Webhooks
Webhooks are how paused agents wake up. Register an endpoint in Dashboard → Webhooks and every state change in your workspace is POSTed to it, signed, within moments of happening.
Events
| Event | Fires when |
|---|---|
| request.created | A request was persisted and the approver notified. |
| request.approved | A human approved — possibly with an edited payload. |
| request.rejected | A human rejected.
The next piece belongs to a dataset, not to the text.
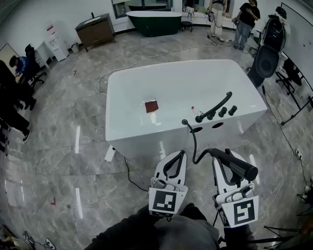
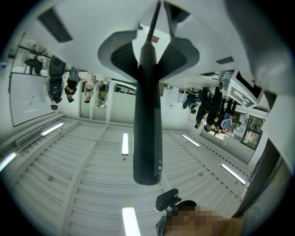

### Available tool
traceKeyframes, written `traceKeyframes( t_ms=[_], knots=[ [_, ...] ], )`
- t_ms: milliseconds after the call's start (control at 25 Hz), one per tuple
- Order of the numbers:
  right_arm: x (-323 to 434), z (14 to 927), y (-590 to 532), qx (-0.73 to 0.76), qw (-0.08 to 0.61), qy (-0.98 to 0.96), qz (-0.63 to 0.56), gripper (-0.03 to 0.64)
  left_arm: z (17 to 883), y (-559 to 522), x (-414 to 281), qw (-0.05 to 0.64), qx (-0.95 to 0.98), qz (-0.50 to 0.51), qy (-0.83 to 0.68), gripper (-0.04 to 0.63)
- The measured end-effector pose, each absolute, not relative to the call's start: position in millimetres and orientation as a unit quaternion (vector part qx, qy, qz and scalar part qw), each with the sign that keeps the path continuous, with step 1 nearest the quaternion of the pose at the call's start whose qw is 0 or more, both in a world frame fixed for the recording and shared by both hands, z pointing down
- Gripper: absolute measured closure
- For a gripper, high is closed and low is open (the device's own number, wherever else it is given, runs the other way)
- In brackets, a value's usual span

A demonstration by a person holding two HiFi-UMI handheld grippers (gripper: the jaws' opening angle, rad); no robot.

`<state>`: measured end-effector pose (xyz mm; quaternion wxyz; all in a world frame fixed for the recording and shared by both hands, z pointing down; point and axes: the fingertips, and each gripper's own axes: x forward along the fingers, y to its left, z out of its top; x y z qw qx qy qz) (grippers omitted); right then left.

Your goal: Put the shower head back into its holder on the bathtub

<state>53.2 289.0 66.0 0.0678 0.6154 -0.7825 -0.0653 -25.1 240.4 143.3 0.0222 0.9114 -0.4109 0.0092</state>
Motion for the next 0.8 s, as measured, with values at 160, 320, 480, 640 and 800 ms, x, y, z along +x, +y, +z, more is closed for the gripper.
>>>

The note, if any, is included. |
| request.expired | The TTL elapsed with no decision. |
Delivery payload
POST <your endpoint>
{
"event": "request.approved",
"createdAt": "2026-07-15T20:05:00.000Z",
"data": {
"id": "clx…",
"status": "APPROVED",
"summary": "Refund $10,000 to customer #4821",
"payload": { "action": "refund", "amount": 10000 },
"modifiedPayload": { "action": "refund", "amount": 10.00 },
"effectivePayload": { "action": "refund", "amount": 10.00 },
"metadata": { "runId": "run_442" },
"agentName": "SupportBot",
"approverEmail": "finance@company.com",
"resolvedAt": "2026-07-15T20:05:00.000Z",
"resolvedByEmail": "finance@company.com",
"resolutionNote": "Fixed the amount.",
"expiresAt": "2026-07-16T20:00:00.000Z",
"createdAtRequest": "2026-07-15T20:00:00.000Z"
}
}Deliveries also carry three headers:
| Header | Contents |
|---|---|
| X-Confirm-Event | The event name, duplicated for cheap routing. |
| X-Confirm-Delivery-Id | Stable per delivery — use it as an idempotency key. |
| X-Confirm-Signature | t=<unix_ts>,v1=<hex> — the HMAC described below. |
Verifying signatures
Each endpoint has a whsec_… secret, shown once at creation. The signature is HMAC-SHA256 over "<timestamp>.<raw body>". Verify with a timing-safe comparison and reject stale timestamps to block replays:
verify.ts
import { createHmac, timingSafeEqual } from "crypto";
export function verifyConfirmSignature(
secret: string,
header: string, // X-Confirm-Signature
rawBody: string, // the unparsed request body
toleranceSec = 300,
) {
const parts = Object.fromEntries(header.split(",").map((p) => p.split("=")));
if (Math.abs(Date.now() / 1000 - Number(parts.t)) > toleranceSec) return false;
const expected = createHmac("sha256", secret)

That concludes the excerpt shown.